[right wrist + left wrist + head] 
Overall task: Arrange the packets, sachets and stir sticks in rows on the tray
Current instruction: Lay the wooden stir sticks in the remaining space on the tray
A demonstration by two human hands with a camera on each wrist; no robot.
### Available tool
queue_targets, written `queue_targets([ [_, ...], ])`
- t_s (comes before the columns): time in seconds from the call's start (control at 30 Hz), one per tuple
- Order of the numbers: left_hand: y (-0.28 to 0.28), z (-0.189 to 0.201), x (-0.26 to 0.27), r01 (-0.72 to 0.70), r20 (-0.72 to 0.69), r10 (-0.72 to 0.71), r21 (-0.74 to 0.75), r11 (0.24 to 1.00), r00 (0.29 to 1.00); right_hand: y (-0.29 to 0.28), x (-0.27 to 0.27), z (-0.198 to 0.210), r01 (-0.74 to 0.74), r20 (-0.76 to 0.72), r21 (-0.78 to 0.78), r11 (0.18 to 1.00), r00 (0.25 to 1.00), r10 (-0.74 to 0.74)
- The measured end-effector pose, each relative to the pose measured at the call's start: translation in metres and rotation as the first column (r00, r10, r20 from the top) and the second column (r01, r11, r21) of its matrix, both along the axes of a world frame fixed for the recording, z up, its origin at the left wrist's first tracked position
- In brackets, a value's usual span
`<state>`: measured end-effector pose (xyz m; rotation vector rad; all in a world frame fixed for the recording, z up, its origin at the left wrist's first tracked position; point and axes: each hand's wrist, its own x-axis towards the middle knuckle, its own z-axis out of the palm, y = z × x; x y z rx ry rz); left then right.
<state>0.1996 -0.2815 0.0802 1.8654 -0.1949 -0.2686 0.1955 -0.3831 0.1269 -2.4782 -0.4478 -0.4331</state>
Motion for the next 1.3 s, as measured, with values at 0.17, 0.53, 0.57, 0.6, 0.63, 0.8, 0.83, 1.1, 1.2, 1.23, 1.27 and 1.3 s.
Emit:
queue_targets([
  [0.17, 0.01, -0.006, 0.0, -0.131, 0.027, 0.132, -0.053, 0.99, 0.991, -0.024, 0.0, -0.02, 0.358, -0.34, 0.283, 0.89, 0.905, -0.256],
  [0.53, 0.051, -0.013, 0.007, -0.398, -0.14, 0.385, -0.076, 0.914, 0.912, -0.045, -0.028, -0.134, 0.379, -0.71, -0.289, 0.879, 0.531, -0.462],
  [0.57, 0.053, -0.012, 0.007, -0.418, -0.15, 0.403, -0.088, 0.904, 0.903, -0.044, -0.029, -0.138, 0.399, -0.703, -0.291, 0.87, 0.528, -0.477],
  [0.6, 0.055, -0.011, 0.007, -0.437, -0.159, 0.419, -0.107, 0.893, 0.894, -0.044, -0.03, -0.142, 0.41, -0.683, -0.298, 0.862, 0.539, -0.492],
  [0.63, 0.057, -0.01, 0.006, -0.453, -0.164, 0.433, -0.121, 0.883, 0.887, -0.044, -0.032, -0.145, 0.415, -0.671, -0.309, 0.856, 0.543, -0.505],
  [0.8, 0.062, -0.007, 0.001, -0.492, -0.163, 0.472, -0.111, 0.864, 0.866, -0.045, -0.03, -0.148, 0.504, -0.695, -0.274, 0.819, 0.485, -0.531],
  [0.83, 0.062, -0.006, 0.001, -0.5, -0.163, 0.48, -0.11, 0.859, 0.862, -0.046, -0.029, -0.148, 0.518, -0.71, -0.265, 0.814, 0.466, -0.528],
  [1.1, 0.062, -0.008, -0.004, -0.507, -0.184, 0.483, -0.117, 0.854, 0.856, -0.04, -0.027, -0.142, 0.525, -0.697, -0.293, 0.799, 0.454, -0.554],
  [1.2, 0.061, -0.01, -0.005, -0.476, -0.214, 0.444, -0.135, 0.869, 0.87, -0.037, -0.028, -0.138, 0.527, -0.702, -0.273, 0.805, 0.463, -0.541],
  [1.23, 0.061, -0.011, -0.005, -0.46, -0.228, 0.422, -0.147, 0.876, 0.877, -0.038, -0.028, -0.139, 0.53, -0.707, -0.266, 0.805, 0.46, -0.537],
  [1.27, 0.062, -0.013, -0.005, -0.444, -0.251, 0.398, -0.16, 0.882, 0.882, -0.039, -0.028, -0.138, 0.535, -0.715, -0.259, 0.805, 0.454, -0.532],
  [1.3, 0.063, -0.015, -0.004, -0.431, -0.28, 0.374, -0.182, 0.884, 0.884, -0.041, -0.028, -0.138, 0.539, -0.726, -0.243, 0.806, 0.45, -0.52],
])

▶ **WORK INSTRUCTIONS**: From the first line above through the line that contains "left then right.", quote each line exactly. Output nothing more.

▶ **ANSWER SECTION**:
[right wrist + left wrist + head] 
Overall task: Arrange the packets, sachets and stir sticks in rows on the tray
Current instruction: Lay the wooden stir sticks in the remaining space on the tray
A demonstration by two human hands with a camera on each wrist; no robot.
### Available tool
queue_targets, written `queue_targets([ [_, ...], ])`
- t_s (comes before the columns): time in seconds from the call's start (control at 30 Hz), one per tuple
- Order of the numbers: left_hand: y (-0.28 to 0.28), z (-0.189 to 0.201), x (-0.26 to 0.27), r01 (-0.72 to 0.70), r20 (-0.72 to 0.69), r10 (-0.72 to 0.71), r21 (-0.74 to 0.75), r11 (0.24 to 1.00), r00 (0.29 to 1.00); right_hand: y (-0.29 to 0.28), x (-0.27 to 0.27), z (-0.198 to 0.210), r01 (-0.74 to 0.74), r20 (-0.76 to 0.72), r21 (-0.78 to 0.78), r11 (0.18 to 1.00), r00 (0.25 to 1.00), r10 (-0.74 to 0.74)
- The measured end-effector pose, each relative to the pose measured at the call's start: translation in metres and rotation as the first column (r00, r10, r20 from the top) and the second column (r01, r11, r21) of its matrix, both along the axes of a world frame fixed for the recording, z up, its origin at the left wrist's first tracked position
- In brackets, a value's usual span
`<state>`: measured end-effector pose (xyz m; rotation vector rad; all in a world frame fixed for the recording, z up, its origin at the left wrist's first tracked position; point and axes: each hand's wrist, its own x-axis towards the middle knuckle, its own z-axis out of the palm, y = z × x; x y z rx ry rz); left then right.

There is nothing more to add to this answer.